▶ WHAT YOU WILL DO
Count how many lines in the data below include "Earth". Answer with the number only.

▶ DATASET

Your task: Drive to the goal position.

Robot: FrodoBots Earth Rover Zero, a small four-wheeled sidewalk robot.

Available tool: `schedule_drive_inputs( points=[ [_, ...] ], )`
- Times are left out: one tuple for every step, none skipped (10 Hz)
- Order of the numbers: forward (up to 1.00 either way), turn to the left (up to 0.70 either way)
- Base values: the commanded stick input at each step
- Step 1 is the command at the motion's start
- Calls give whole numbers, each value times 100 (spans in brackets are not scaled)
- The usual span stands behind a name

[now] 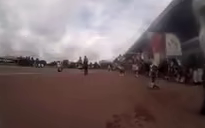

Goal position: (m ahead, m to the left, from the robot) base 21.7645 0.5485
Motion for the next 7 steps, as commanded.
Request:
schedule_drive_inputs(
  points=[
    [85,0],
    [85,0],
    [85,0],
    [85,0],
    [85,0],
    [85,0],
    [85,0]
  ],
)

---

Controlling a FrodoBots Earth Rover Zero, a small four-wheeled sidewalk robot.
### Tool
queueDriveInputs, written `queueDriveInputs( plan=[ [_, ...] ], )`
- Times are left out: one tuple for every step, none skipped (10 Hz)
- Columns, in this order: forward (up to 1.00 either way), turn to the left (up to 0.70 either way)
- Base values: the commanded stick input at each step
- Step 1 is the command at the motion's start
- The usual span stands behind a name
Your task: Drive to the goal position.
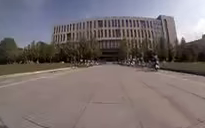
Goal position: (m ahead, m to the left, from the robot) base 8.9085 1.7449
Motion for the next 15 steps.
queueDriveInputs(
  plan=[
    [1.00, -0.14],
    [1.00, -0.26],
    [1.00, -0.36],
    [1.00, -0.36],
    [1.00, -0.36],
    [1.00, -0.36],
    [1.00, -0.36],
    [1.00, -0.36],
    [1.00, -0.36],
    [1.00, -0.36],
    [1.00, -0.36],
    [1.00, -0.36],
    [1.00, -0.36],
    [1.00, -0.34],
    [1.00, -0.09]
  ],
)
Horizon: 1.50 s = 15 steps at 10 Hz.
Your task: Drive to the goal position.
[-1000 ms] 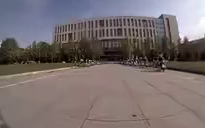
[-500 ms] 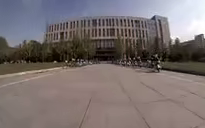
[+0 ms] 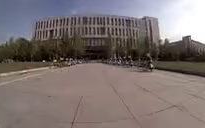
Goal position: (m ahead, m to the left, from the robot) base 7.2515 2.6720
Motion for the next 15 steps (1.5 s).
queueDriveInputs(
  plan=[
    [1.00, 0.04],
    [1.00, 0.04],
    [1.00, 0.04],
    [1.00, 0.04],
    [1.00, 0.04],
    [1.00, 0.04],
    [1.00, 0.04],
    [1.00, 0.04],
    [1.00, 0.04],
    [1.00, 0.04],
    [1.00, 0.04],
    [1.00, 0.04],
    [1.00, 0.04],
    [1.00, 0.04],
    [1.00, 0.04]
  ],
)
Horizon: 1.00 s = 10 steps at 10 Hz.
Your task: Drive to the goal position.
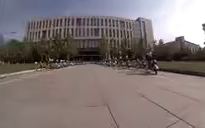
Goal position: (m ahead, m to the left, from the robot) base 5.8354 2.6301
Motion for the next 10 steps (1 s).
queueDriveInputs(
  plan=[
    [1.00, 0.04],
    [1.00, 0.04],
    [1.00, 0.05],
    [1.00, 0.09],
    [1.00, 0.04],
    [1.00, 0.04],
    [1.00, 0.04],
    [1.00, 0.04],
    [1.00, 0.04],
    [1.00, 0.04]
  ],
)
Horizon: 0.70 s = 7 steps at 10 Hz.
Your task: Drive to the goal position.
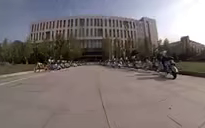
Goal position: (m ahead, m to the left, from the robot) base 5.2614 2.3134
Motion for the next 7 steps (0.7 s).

▶ RESPONSE BOX
2